== Segment start ==
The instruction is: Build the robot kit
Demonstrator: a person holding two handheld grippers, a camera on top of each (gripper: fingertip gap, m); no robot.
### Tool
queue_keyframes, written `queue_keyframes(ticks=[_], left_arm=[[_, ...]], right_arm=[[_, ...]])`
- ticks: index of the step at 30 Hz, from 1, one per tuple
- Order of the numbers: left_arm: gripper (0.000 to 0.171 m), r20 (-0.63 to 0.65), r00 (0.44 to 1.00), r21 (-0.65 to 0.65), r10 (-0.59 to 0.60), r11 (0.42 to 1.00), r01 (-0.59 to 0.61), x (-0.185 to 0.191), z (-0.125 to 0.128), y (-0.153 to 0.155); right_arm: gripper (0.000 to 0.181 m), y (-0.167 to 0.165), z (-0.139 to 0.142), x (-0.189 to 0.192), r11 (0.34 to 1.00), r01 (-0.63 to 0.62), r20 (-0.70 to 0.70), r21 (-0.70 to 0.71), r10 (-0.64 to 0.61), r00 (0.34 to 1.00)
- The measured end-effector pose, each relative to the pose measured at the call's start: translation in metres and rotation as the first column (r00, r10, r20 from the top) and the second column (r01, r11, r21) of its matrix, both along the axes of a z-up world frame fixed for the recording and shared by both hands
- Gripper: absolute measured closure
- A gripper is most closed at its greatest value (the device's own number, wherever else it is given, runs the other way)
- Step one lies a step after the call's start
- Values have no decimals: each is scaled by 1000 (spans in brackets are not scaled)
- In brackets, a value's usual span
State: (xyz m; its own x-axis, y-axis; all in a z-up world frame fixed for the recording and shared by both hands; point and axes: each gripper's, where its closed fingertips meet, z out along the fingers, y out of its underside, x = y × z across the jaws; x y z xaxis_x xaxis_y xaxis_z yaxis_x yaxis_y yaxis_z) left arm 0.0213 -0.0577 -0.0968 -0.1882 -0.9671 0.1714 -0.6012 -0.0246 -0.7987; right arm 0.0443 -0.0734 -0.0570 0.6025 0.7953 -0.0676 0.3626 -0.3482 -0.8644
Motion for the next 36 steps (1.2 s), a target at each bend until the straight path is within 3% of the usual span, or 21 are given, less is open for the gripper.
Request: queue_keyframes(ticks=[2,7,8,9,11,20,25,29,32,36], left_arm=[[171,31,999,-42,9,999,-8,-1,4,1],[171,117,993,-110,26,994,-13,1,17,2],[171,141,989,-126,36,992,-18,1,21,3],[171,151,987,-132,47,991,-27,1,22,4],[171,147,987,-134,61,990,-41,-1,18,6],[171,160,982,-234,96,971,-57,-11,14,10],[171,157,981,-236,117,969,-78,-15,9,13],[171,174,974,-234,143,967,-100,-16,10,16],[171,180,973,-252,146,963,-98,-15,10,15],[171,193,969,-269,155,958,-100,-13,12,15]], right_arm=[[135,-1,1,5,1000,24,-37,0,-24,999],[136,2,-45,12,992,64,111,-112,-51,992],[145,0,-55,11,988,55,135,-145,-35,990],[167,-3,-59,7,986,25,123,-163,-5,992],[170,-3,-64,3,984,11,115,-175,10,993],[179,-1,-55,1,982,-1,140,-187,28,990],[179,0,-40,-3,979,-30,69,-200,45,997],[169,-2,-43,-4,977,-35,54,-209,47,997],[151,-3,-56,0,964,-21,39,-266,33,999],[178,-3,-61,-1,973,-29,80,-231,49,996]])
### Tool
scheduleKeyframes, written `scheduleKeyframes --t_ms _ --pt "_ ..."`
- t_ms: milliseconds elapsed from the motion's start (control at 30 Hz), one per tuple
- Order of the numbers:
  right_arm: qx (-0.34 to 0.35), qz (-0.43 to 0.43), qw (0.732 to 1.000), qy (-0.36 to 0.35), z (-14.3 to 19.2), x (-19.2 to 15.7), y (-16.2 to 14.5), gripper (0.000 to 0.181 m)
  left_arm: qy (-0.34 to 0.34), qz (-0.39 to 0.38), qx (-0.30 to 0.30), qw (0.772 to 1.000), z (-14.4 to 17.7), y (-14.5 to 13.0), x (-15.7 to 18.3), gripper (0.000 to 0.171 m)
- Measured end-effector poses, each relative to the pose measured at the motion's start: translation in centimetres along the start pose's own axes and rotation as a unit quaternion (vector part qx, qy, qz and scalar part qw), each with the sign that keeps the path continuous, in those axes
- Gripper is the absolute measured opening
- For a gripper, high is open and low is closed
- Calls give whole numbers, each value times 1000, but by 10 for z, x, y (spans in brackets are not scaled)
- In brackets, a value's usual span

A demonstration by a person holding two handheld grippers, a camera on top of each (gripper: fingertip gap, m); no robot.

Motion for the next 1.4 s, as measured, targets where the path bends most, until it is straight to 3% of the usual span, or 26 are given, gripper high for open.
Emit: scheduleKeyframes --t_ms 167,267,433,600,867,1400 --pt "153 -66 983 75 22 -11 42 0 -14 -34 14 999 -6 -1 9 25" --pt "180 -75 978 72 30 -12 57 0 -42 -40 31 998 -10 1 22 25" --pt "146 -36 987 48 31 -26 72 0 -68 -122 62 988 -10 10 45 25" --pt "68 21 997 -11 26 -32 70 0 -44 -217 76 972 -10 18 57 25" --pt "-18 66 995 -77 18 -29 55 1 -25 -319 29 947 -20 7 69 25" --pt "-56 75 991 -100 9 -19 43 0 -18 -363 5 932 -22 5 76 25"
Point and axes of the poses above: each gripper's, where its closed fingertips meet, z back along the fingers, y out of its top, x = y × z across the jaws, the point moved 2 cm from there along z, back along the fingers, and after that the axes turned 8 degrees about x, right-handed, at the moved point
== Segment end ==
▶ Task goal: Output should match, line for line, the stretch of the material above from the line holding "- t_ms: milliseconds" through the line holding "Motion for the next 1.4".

▶ Completed task:
- t_ms: milliseconds elapsed from the motion's start (control at 30 Hz), one per tuple
- Order of the numbers:
  right_arm: qx (-0.34 to 0.35), qz (-0.43 to 0.43), qw (0.732 to 1.000), qy (-0.36 to 0.35), z (-14.3 to 19.2), x (-19.2 to 15.7), y (-16.2 to 14.5), gripper (0.000 to 0.181 m)
  left_arm: qy (-0.34 to 0.34), qz (-0.39 to 0.38), qx (-0.30 to 0.30), qw (0.772 to 1.000), z (-14.4 to 17.7), y (-14.5 to 13.0), x (-15.7 to 18.3), gripper (0.000 to 0.171 m)
- Measured end-effector poses, each relative to the pose measured at the motion's start: translation in centimetres along the start pose's own axes and rotation as a unit quaternion (vector part qx, qy, qz and scalar part qw), each with the sign that keeps the path continuous, in those axes
- Gripper is the absolute measured opening
- For a gripper, high is open and low is closed
- Calls give whole numbers, each value times 1000, but by 10 for z, x, y (spans in brackets are not scaled)
- In brackets, a value's usual span

A demonstration by a person holding two handheld grippers, a camera on top of each (gripper: fingertip gap, m); no robot.

Motion for the next 1.4 s, as measured, targets where the path bends most, until it is straight to 3% of the usual span, or 26 are given, gripper high for open.

The output is now finished.